** HOW TO COMPLETE THIS TASK **
Repeat the records below exactly from the line containing "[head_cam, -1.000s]" to the line containing "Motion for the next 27", taking in both of those lines. Drop the pictures.

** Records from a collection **
--- START ---

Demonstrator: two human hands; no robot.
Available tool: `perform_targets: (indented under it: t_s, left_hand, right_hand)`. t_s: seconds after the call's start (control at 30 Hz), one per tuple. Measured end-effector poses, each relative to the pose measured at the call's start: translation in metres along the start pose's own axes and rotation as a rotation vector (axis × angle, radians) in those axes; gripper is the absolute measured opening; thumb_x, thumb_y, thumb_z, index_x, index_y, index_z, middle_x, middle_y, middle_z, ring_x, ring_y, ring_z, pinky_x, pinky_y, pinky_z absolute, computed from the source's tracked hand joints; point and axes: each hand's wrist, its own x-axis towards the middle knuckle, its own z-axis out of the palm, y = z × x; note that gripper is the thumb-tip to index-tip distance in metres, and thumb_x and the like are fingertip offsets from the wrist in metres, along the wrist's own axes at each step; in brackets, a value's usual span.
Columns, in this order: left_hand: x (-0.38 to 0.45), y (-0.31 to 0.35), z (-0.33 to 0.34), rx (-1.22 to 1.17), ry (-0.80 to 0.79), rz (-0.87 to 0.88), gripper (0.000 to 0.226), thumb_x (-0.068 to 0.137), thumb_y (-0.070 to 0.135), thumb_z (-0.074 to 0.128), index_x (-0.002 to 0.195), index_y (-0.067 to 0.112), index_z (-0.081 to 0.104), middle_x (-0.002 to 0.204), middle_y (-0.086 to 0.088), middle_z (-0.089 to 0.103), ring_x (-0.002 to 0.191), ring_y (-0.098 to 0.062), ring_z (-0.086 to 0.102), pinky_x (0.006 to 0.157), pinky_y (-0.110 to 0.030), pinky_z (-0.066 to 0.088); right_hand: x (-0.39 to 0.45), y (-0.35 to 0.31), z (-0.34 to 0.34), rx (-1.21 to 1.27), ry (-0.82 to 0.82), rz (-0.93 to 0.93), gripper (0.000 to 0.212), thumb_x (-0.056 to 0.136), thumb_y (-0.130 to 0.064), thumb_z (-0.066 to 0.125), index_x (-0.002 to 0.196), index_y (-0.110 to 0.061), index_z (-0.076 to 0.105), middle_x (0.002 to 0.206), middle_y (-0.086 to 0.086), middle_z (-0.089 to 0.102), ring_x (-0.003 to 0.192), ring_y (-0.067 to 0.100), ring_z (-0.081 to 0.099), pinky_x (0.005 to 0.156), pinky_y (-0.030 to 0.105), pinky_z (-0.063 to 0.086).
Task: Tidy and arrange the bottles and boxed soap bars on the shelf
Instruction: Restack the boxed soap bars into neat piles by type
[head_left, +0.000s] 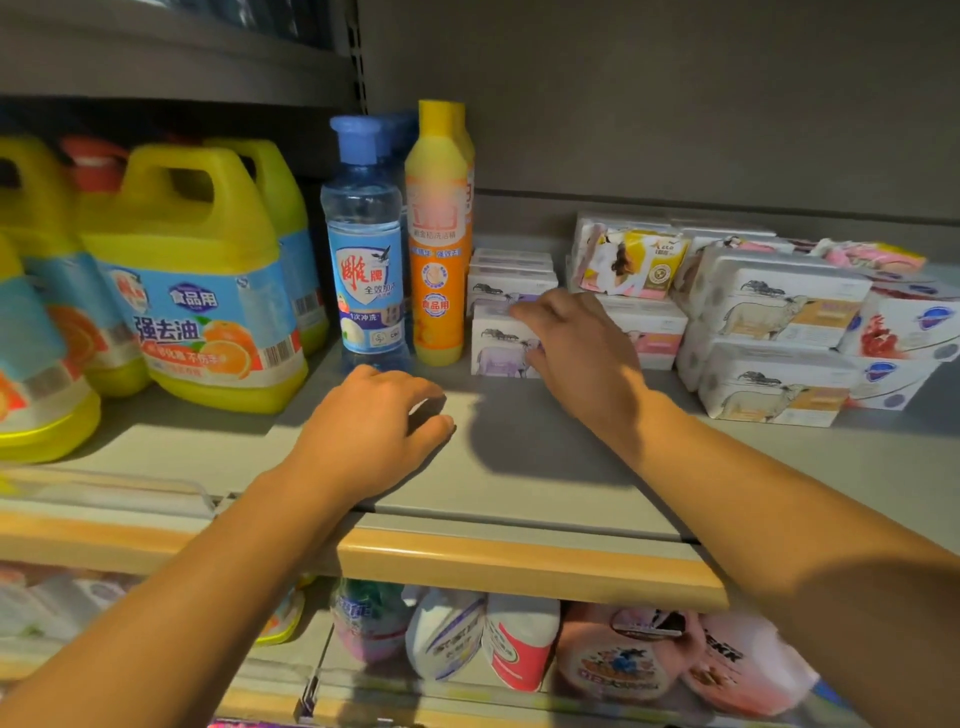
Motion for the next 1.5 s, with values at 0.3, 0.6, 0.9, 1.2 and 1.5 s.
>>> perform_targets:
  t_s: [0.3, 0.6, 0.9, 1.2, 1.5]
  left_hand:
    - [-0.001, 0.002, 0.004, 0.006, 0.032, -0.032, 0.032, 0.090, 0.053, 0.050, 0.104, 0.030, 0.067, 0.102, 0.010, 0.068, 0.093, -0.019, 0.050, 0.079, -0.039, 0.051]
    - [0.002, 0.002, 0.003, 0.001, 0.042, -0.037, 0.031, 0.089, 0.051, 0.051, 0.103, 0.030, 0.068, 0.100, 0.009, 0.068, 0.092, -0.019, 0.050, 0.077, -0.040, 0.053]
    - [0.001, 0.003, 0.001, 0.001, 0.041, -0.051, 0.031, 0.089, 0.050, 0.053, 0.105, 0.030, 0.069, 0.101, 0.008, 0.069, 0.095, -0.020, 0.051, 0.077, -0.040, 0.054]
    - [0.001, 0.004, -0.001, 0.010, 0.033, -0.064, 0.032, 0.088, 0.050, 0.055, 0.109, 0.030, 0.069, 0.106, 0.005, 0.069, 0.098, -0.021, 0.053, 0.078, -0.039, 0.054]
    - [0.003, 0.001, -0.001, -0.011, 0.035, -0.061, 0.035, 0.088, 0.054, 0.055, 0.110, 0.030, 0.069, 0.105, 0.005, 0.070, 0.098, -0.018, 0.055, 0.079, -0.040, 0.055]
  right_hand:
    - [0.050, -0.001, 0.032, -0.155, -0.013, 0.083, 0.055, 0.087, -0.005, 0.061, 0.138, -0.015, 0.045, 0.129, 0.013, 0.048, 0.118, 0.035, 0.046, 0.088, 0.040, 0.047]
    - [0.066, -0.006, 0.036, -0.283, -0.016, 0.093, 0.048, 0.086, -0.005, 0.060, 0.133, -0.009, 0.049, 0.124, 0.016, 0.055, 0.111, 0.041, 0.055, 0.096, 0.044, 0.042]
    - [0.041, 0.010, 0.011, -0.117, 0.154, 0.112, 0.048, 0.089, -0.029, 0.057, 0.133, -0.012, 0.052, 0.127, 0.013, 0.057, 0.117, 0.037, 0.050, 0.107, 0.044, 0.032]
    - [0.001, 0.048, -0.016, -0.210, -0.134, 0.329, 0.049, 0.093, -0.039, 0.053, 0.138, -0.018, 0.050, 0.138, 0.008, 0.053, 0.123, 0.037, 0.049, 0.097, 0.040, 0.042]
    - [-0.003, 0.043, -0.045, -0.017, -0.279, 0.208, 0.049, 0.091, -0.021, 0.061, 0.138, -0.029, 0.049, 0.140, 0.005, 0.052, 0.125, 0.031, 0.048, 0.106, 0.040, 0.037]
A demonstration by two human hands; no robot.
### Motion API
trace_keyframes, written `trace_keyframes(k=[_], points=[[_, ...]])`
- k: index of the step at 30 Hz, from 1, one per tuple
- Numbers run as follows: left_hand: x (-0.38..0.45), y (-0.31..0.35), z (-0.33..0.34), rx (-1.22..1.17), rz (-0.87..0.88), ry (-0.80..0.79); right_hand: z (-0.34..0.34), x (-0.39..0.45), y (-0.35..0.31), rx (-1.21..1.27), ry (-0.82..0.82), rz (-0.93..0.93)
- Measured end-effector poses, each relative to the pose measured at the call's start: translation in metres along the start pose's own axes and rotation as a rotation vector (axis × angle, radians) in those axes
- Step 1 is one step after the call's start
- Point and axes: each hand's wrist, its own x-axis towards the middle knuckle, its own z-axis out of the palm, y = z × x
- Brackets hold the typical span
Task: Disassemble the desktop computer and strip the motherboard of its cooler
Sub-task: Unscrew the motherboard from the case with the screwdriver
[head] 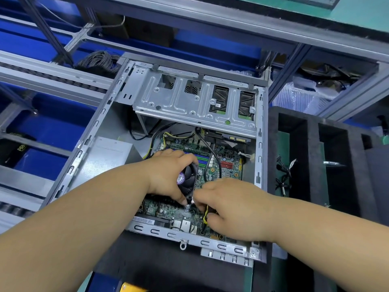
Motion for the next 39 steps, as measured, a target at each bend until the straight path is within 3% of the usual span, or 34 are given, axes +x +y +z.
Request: trace_keyframes(k=[39], points=[[-0.0017,0.002,-0.0015,0.005,-0.005,-0.005,0.0038,-0.0012,0.0007,0.021,0.072,0.018]])
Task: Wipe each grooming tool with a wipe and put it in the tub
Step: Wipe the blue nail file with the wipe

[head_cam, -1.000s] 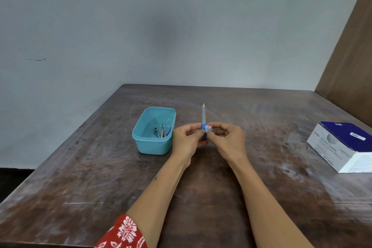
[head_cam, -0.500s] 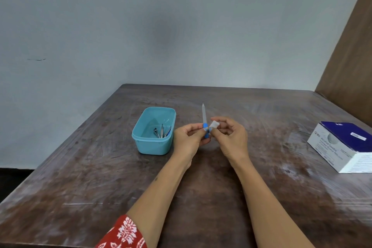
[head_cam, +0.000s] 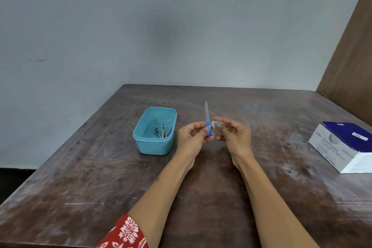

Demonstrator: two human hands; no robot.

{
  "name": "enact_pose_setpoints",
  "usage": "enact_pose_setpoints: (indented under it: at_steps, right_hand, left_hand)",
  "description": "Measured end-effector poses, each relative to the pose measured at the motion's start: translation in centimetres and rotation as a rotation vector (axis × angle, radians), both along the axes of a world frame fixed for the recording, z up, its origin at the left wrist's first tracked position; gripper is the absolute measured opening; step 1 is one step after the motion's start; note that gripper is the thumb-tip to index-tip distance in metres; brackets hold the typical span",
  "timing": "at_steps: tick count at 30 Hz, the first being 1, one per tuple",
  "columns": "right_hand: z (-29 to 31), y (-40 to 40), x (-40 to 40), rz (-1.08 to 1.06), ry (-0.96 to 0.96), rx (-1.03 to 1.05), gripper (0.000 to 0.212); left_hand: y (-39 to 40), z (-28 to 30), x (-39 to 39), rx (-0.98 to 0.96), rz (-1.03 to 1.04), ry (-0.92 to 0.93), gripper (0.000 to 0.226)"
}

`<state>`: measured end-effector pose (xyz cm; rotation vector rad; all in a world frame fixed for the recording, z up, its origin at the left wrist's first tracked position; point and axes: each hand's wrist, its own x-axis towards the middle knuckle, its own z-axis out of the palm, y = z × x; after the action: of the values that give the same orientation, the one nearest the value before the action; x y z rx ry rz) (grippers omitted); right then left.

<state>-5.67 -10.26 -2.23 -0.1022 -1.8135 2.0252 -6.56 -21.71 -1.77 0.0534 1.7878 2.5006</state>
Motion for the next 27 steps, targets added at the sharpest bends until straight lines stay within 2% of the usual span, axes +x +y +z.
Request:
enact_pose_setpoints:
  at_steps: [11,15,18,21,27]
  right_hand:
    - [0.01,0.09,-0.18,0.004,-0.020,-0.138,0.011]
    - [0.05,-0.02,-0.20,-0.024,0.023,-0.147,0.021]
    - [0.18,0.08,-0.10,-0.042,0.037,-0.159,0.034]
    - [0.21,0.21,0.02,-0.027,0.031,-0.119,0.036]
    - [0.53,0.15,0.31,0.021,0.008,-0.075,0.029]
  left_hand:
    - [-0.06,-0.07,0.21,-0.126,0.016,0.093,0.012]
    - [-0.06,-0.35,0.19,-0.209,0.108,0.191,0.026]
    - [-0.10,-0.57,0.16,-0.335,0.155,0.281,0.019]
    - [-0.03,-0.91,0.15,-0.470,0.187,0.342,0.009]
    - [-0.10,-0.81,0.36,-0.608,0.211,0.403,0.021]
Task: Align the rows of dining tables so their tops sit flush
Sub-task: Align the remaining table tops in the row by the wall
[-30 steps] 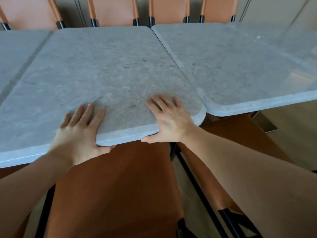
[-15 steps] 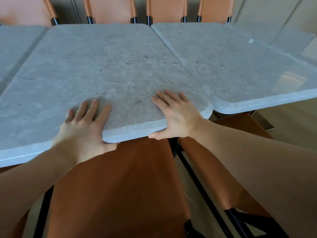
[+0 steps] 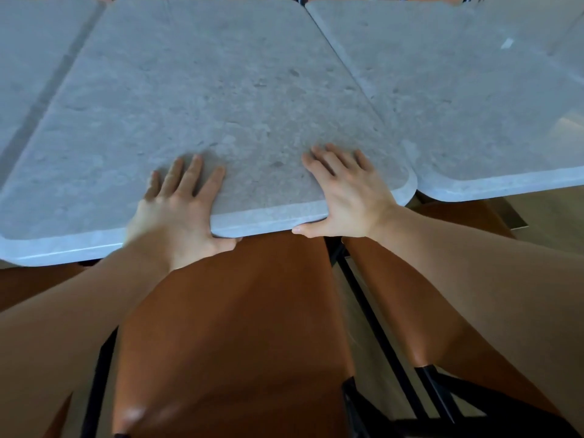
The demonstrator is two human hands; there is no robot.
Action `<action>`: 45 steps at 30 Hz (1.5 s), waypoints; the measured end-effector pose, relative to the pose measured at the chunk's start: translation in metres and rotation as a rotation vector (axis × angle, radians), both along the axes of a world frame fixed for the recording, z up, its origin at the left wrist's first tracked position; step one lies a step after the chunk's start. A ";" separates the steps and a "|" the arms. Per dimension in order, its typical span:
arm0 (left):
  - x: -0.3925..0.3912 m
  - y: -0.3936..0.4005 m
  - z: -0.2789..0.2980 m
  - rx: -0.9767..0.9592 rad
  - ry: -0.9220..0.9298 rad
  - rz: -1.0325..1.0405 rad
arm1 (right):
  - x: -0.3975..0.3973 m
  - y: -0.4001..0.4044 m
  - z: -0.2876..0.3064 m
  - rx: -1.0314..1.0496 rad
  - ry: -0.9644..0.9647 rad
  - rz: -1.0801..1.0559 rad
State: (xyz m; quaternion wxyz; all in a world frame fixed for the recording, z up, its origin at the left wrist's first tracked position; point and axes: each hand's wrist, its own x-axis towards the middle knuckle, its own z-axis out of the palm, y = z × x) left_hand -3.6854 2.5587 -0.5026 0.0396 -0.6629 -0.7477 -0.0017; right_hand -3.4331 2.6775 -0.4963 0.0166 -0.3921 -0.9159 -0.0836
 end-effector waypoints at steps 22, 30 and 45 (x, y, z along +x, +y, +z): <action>-0.133 -0.143 0.106 -0.330 -0.022 -0.052 | -0.179 -0.102 0.073 -0.260 0.054 0.468; -0.278 -0.218 0.096 -0.374 0.045 0.092 | -0.301 -0.183 0.047 -0.236 0.094 0.478; -0.455 -0.279 0.039 -0.254 -0.105 0.430 | -0.507 -0.282 0.016 -0.406 0.127 -0.016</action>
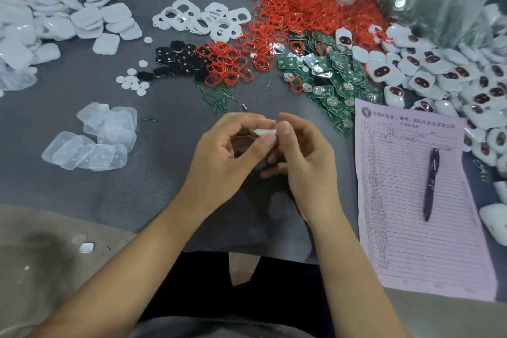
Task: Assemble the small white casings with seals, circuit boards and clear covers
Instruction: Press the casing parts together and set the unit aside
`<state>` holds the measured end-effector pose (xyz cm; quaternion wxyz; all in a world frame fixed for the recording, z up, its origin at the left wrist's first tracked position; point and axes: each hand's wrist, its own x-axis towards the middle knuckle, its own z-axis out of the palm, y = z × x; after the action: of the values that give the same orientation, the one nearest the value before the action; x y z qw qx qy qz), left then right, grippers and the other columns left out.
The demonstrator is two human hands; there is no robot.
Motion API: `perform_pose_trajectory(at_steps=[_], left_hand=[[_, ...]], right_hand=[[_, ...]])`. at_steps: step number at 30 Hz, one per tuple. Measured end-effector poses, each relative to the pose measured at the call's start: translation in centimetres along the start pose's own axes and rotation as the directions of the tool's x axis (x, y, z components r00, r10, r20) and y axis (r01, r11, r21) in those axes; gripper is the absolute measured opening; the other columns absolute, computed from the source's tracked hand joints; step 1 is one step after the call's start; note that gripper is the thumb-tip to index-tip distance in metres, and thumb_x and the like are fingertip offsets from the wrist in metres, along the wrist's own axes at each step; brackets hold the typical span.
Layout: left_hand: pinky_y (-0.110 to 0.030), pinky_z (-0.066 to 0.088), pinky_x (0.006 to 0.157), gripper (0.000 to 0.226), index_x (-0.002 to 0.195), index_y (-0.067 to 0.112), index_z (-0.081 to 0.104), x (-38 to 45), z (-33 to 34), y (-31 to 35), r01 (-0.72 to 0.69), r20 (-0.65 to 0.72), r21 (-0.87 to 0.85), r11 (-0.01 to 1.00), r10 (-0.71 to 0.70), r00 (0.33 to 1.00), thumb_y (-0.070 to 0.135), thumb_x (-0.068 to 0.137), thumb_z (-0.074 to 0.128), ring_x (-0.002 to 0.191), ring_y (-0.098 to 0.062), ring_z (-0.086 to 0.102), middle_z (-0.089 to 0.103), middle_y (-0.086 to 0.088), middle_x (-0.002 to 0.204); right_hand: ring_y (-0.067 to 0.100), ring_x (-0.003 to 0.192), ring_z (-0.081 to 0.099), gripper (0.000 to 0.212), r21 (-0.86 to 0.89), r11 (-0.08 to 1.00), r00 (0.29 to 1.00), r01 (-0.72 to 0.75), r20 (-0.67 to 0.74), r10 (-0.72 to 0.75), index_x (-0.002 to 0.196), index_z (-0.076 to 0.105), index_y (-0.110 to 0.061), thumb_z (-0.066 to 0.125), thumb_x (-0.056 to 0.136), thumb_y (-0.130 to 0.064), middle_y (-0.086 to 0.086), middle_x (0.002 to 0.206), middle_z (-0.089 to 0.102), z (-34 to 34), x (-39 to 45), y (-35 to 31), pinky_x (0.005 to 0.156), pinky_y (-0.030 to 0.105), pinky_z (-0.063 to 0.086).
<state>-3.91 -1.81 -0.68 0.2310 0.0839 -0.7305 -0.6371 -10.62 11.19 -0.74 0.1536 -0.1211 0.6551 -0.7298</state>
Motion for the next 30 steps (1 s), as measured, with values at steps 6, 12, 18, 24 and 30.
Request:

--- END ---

** RESPONSE AREA **
[head_cam, -1.000s] 
[head_cam, -0.500s] 
[head_cam, +0.000s] 

Demonstrator: two human hands; no robot.

{
  "name": "enact_pose_setpoints",
  "usage": "enact_pose_setpoints: (indented under it: at_steps, right_hand, left_hand)",
  "description": "Measured end-effector poses, each relative to the pose measured at the motion's start: translation in centimetres and rotation as a rotation vector (axis × angle, radians), both along the axes of a world frame fixed for the recording, z up, its origin at the left wrist's first tracked position; gripper is the absolute measured opening; step 1 is one step after the motion's start; note that gripper is the thumb-tip to index-tip distance in metres; brackets hold the typical span",
  "timing": "at_steps: tick count at 30 Hz, the first being 1, one per tuple",
  "columns": "right_hand: z (-29 to 31), y (-40 to 40), x (-40 to 40), rz (-1.08 to 1.06), ry (-0.96 to 0.96), rx (-1.03 to 1.05), gripper (0.000 to 0.212); left_hand: y (-39 to 40), z (-28 to 30), x (-39 to 39), rx (-0.98 to 0.96), rz (-1.03 to 1.04), ry (-0.92 to 0.93), gripper (0.000 to 0.226)"
}

`<state>`: measured end-effector pose (xyz cm; rotation vector rad; all in a world frame fixed for the recording, z up, its origin at the left wrist's first tracked position; point and axes: each hand's wrist, its own x-axis towards the middle knuckle, its own z-axis out of the palm, y = z × x; after the action: of the values that give the same orientation, the one nearest the value before the action; x y z rx ry rz) (grippers omitted); right then left.

<state>-5.67 -10.26 -2.23 -0.1022 -1.8135 2.0252 -6.56 -21.71 -1.77 0.0534 1.7878 2.5006</state>
Motion for the next 27 steps, targets added at the sharpest bends until straight lines stay within 2% of the usual span, axes +x +y +z.

With this, there is nothing more to the exercise.